Dieses Ergebnis ist uns doppelt bestätigt worden durch die strategischen Verhältnisse des Feldzuges. Wir haben den Weg feststellen können, auf dem die Goten marschiert sind, und ersehen, daß unter den obwaltenden Bedingungen auf diesem Wege unter keinen Umständen ein Heer von Hunderttausenden, ja sogar keines, das die Zahl von 10000 bis 15000 wesentlich überschritt, hätte anrücken können. Dasselbe besagt die Wagenburg, in die sich das Heer einschloß.191

Unsere Hauptquelle für die Schlacht bei Adrianopel, Ammianus Marcellinus, ist, wenn auch nicht unbedingt frei von Irrtum, doch sehr gut und eingehend unterrichtet und ein wahrhaftiger Mann.
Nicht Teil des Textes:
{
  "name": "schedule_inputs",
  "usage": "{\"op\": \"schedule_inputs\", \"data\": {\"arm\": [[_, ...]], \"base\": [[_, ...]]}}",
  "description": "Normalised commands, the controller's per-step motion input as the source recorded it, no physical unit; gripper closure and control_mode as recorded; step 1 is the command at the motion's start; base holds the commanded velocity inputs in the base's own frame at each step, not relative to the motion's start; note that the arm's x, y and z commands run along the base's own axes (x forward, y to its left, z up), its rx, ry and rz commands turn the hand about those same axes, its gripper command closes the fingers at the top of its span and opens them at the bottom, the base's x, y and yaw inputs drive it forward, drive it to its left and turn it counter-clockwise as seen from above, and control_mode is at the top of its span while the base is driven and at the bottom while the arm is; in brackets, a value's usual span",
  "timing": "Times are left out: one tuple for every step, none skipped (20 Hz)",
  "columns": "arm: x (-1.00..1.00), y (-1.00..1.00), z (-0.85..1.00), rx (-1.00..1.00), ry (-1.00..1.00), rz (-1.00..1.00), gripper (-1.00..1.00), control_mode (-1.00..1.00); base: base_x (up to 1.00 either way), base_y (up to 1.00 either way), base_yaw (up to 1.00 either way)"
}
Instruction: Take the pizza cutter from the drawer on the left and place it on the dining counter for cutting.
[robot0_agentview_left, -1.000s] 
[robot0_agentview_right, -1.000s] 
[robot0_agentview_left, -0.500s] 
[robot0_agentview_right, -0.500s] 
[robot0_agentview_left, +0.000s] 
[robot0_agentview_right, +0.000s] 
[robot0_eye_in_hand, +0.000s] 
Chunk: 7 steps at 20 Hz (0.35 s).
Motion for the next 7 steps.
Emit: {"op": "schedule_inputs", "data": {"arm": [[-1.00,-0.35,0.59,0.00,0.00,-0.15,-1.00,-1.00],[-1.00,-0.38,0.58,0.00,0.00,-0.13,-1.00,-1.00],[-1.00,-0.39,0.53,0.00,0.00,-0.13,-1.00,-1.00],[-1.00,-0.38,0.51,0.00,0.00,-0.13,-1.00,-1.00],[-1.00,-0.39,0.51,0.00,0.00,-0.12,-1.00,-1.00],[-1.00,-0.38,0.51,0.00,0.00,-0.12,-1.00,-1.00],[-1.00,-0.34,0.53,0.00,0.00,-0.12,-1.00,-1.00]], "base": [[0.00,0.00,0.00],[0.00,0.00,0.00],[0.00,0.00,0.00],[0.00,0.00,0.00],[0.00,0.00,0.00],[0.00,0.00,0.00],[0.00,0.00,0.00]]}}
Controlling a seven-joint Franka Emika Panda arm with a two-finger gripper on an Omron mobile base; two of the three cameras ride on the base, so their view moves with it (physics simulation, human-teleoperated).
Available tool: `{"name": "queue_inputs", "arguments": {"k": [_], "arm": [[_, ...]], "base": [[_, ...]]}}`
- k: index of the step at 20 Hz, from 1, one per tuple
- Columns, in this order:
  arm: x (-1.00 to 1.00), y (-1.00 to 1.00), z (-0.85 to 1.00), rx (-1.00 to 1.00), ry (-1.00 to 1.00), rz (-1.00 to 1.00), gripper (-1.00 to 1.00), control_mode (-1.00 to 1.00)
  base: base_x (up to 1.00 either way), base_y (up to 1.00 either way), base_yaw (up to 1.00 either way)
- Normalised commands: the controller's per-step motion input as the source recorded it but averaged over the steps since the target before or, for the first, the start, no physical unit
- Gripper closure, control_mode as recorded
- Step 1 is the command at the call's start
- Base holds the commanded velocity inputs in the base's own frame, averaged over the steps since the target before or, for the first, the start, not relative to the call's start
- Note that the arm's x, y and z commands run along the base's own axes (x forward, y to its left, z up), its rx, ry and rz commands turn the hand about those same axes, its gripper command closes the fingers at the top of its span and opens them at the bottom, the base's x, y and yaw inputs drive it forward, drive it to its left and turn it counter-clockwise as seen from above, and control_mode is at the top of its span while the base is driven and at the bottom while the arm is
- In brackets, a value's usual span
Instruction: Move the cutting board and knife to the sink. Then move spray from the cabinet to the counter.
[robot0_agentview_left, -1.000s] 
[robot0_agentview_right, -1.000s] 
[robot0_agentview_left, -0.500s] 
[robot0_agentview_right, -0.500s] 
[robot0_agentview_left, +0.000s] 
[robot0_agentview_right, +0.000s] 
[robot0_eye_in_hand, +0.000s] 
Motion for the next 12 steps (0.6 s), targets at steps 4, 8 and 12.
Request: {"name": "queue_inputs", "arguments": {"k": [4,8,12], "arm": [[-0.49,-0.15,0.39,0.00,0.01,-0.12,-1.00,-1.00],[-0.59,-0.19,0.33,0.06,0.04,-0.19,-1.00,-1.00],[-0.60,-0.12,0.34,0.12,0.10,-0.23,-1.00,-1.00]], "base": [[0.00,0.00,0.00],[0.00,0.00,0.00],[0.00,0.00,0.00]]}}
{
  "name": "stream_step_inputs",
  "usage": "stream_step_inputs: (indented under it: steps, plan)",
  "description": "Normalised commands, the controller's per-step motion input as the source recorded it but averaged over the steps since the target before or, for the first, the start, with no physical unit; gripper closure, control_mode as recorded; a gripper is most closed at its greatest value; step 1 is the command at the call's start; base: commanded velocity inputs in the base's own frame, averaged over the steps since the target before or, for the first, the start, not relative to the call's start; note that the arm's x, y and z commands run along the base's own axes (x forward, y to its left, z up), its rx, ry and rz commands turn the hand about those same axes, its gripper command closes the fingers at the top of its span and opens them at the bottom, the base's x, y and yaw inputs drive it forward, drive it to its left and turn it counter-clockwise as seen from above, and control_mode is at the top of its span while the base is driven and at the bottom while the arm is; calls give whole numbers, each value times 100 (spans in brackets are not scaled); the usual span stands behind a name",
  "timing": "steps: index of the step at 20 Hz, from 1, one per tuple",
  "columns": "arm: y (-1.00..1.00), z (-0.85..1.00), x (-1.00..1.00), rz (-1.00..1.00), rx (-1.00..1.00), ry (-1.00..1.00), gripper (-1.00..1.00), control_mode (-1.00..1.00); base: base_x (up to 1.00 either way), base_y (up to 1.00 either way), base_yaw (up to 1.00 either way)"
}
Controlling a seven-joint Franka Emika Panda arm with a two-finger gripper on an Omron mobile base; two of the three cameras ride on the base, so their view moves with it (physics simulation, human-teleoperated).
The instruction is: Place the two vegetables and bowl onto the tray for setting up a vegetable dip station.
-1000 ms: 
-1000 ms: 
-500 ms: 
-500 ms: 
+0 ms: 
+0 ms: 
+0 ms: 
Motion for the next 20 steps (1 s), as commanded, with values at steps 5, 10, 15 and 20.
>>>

Die Heereszahl, die wir gefunden haben, darf daher, bestätigt durch die von der Schlacht bei Straßburg, als eine innerhalb der gesteckten Grenzen unbedingt sichere angesehen werden. Das gibt die Entscheidung auch für alle anderen. Wenn Zahlen in der Weltgeschichte häufig so sehr unsicher überliefert sind, so haben sie dafür den Vorteil, daß sie sich gegenseitig kontrollieren. Die vielfach in die Geschichte eingeschwärzten phantastischen Zahlen fallen, sobald man eine einzige vergleichbare gefunden hat, die wirklich zuverlässig ist. Wenn die Goten bei Adrianopel höchstens 15000 Mann stark gewesen sind, so sind damit die sämtlichen in die Hunderttausende gehenden Zahlen der Heere der Völkerwanderung gestrichen. Denn es ist unzweifelhaft, daß die Westgoten eines der zahlreichsten und mächtigsten der germanischen Wandervölker[304] waren. Weder die Ostgoten, noch die Vandalen, noch die Burgunder, noch die Langobarden, weder Radagais, noch Odoaker können wesentlich stärker gewesen sein, ja sie müssen sogar meist erheblich schwächer gewesen sein.

Es ist möglich, daß an der Schlacht Teile des westgotischen Volkes nicht teilgenommen haben, ein Bruchteil war sogar nördlich der Donau zurückgeblieben. Diese aber wurden ersetzt durch die Ostgoten, die sich ihren Stammesgenossen angeschlossen hatten.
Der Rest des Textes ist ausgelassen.